## What you will do
Your task is to retype, exactly, the line containing "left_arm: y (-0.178" and every later line through the end of the listing, with pictures omitted.

## Source material

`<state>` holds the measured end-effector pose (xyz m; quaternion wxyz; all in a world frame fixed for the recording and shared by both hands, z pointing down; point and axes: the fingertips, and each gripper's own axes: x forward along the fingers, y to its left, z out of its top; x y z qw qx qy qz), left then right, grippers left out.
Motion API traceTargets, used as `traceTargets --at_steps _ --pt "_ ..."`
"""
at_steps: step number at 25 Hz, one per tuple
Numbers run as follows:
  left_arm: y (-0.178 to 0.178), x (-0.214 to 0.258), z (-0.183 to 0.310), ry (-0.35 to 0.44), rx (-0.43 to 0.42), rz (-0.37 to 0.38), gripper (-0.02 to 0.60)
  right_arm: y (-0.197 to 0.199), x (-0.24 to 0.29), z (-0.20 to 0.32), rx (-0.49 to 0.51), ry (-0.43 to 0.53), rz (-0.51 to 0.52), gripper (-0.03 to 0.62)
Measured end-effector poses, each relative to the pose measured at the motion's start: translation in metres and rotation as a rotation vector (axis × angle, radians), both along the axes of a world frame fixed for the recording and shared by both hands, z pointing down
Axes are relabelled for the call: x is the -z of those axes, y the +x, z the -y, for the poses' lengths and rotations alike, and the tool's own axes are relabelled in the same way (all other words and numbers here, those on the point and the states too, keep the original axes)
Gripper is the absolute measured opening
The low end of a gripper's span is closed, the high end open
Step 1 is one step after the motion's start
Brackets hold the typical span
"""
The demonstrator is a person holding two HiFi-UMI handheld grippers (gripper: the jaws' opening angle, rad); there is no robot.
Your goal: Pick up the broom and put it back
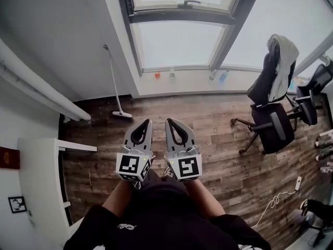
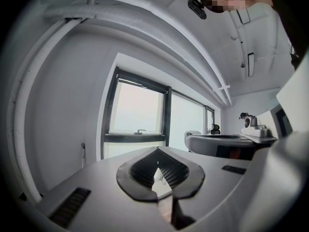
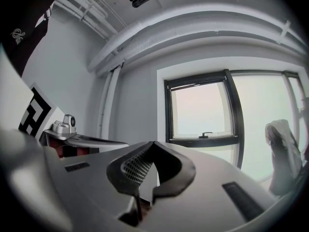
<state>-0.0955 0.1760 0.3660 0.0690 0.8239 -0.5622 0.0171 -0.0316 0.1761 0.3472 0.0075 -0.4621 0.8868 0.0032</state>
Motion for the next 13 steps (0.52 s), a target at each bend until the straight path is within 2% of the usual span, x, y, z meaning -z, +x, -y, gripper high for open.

## Exercise solution
  left_arm: y (-0.178 to 0.178), x (-0.214 to 0.258), z (-0.183 to 0.310), ry (-0.35 to 0.44), rx (-0.43 to 0.42), rz (-0.37 to 0.38), gripper (-0.02 to 0.60)
  right_arm: y (-0.197 to 0.199), x (-0.24 to 0.29), z (-0.20 to 0.32), rx (-0.49 to 0.51), ry (-0.43 to 0.53), rz (-0.51 to 0.52), gripper (-0.03 to 0.62)
Measured end-effector poses, each relative to the pose measured at the motion's start: translation in metres and rotation as a rotation vector (axis × angle, radians), both along the axes of a world frame fixed for the recording and shared by both hands, z pointing down
Axes are relabelled for the call: x is the -z of those axes, y the +x, z the -y, for the poses' lengths and rotations alike, and the tool's own axes are relabelled in the same way (all other words and numbers here, those on the point and the states too, keep the original axes)
Gripper is the absolute measured opening
The low end of a gripper's span is closed, the high end open
Step 1 is one step after the motion's start
Brackets hold the typical span
"""
The demonstrator is a person holding two HiFi-UMI handheld grippers (gripper: the jaws' opening angle, rad); there is no robot.
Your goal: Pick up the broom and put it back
<state>-0.0955 0.1760 0.3660 0.0690 0.8239 -0.5622 0.0171 -0.0316 0.1761 0.3472 0.0075 -0.4621 0.8868 0.0032</state>
Motion for the next 13 steps (0.52 s), a target at each bend until the straight path is within 2% of the usual span, x, y, z meaning -z, +x, -y, gripper high for open.

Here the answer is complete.